Asking for, and accepting, help is never a sign of weakness and something to never be ashamed of ever. Therapy is not for everyone but, for many, it can be a lifesaver. It certainly saved my life multiple times and I still feel that way about it whenever I leave a session. Besides, the first therapy session has usually been considered as a consultation, where it feels more like an interview and giving a brief history of your background, especially if it is dealing with more personal questions.

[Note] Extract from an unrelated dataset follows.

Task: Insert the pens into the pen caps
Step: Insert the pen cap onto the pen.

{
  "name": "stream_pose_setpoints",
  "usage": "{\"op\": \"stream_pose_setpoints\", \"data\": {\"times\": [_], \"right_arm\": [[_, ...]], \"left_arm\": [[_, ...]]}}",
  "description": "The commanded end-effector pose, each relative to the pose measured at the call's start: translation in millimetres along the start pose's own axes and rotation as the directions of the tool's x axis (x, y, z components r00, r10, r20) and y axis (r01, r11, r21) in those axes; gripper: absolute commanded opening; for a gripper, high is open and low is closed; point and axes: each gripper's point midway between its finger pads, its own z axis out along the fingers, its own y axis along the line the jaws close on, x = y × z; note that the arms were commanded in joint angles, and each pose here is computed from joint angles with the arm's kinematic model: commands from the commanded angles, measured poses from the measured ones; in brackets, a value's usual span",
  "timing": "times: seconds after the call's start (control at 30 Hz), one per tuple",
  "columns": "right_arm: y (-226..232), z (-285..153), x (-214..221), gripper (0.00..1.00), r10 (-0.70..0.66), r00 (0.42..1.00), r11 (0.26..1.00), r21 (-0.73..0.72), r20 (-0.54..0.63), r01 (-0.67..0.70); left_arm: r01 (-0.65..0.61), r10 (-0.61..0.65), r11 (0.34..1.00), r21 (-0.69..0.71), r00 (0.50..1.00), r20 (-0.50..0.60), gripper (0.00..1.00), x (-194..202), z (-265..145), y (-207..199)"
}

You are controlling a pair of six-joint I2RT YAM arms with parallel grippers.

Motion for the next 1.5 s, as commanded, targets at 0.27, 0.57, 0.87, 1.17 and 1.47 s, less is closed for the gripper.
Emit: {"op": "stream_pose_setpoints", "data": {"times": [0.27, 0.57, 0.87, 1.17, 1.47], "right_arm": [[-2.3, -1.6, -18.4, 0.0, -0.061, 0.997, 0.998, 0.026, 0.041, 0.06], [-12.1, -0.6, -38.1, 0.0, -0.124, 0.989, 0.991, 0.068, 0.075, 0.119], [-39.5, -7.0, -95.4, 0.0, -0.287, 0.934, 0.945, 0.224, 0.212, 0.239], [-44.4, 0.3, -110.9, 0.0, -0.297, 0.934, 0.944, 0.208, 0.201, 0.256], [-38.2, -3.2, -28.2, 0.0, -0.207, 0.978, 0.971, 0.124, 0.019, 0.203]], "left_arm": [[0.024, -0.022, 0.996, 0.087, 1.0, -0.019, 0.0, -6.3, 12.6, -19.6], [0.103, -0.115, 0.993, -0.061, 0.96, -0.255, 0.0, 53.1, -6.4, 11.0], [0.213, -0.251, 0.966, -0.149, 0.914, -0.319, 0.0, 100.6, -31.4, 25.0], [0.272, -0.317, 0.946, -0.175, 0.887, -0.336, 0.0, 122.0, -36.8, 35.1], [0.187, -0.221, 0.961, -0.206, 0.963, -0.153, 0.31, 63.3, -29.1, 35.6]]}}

Some days are brighter and hopeful, and, at times, I scream, cry, or complain how I cannot do it anymore and want to quit my dreams and therapy. This feeling of wanting to give up occurred at the end of summer when I reached out to a crisis line for the first time—four times in a week. At the time, I had difficulty dealing with a breakup and some other friendships and work fallouts, while working a ten to sixteen-hour weekly job that did not support mental health. I hit a wall and saw it was a problem that needed to be fixed, especially when I recognized my control over changing my environment. So, I did, and the first step was reaching out to my psychologist, where I texted what happened and something that was harder than expected to send her, “I need to come back weekly. My work won’t allow me to come in earlier or later to see you, but I’m willingly to lose my job so I can take care of myself.”
Ultimately, I was fired by my job but, in the end, I can say that deciding to put my mental health first was, and continues to be, one of the best decisions. Today, I am in a better place and I do my best and put my ego aside and learn to surrender to seek help when I need it.